/---

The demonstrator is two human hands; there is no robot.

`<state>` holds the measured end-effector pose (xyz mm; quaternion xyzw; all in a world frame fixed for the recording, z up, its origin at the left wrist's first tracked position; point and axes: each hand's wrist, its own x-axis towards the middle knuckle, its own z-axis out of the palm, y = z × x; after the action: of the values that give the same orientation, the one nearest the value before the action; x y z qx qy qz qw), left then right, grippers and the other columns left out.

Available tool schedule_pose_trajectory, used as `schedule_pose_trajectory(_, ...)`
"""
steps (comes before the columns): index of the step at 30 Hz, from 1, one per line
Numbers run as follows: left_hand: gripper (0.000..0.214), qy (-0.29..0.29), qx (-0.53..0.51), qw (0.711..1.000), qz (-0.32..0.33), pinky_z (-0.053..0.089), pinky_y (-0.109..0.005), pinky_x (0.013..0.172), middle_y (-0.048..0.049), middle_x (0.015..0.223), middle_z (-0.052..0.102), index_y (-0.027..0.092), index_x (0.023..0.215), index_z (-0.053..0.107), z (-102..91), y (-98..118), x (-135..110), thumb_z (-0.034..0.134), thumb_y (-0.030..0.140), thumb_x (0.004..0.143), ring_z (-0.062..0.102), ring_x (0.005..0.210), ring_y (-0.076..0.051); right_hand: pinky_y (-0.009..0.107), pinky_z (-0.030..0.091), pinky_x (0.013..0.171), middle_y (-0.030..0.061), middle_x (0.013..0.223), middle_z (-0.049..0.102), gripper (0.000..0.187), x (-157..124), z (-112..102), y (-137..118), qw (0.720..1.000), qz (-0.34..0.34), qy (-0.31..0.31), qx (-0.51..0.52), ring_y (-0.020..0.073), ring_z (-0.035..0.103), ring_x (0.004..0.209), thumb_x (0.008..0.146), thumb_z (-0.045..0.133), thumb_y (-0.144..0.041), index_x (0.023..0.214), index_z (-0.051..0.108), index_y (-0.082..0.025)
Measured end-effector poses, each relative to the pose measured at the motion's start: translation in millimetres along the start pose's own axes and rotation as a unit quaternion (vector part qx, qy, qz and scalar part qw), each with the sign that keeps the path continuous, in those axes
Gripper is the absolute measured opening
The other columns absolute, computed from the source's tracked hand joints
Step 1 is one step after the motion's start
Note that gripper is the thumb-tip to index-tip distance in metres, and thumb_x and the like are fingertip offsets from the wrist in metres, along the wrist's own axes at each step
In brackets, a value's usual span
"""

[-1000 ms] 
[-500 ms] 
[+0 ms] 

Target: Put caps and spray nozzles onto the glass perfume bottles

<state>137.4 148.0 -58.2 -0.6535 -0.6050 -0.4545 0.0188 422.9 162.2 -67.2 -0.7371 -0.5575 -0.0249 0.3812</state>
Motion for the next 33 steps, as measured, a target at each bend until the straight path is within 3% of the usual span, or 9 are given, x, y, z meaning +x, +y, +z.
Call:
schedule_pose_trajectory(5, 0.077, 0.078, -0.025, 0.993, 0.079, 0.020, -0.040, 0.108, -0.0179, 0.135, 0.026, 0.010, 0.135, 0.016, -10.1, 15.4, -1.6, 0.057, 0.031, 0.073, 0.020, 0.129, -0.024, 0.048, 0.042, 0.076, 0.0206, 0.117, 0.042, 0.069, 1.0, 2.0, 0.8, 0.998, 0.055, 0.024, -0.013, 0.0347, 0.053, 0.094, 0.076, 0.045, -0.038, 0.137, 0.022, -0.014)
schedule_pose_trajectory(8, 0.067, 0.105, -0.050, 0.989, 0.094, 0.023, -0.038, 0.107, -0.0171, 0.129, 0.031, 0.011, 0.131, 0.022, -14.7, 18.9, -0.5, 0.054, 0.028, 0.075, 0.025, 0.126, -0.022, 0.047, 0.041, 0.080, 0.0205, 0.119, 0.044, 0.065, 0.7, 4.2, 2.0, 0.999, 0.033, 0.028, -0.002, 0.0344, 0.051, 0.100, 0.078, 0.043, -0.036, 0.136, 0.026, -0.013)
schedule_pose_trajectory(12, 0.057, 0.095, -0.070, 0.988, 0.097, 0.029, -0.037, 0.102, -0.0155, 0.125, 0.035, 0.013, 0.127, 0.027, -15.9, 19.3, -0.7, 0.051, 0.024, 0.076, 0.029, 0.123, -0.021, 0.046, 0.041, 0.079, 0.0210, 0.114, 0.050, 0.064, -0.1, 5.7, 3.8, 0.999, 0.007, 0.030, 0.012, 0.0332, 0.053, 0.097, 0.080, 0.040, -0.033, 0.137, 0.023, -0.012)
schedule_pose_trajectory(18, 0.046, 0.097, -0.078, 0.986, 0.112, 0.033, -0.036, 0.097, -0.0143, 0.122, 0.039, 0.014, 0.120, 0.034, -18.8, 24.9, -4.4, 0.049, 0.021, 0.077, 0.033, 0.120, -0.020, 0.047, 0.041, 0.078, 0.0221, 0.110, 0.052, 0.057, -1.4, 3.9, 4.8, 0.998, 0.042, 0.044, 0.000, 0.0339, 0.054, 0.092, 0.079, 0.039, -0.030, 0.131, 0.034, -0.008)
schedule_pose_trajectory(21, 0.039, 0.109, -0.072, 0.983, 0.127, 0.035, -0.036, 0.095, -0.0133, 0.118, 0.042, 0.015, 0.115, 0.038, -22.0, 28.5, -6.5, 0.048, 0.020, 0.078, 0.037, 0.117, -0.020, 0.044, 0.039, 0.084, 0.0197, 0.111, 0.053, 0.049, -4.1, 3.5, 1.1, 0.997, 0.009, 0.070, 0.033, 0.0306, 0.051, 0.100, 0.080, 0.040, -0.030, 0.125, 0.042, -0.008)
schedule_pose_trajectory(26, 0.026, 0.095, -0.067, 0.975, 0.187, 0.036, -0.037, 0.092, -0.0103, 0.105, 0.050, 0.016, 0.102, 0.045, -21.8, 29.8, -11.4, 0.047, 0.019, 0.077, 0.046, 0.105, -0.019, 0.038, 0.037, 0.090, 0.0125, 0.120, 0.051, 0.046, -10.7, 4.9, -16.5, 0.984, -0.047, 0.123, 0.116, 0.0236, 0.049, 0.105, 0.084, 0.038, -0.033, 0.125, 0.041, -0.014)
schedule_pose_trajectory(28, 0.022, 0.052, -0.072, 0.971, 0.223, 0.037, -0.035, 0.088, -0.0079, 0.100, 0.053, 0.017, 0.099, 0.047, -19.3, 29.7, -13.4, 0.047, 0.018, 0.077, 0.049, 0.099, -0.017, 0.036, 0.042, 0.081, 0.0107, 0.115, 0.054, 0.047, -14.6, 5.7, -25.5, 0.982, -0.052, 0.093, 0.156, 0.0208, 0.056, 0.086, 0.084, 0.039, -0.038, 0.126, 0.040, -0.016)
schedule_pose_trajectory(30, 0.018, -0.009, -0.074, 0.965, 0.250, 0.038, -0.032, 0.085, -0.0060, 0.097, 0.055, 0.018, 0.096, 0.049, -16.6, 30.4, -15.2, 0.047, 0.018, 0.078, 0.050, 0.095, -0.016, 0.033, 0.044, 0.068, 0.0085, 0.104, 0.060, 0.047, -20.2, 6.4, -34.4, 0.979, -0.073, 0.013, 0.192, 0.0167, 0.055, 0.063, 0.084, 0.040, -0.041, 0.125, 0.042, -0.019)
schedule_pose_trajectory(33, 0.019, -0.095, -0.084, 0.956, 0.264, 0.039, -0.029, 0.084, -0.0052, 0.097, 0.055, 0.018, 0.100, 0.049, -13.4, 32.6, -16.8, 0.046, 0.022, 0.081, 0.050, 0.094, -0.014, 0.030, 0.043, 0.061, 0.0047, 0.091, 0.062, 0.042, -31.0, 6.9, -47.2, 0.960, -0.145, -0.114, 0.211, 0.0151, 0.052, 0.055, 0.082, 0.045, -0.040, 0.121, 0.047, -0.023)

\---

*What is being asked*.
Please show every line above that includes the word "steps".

*Output for this task*.
steps (comes before the columns): index of the step at 30 Hz, from 1, one per line
Motion for the next 33 steps, as measured, a target at each bend until the straight path is within 3% of the usual span, or 9 are given, x, y, z meaning +x, +y, +z.

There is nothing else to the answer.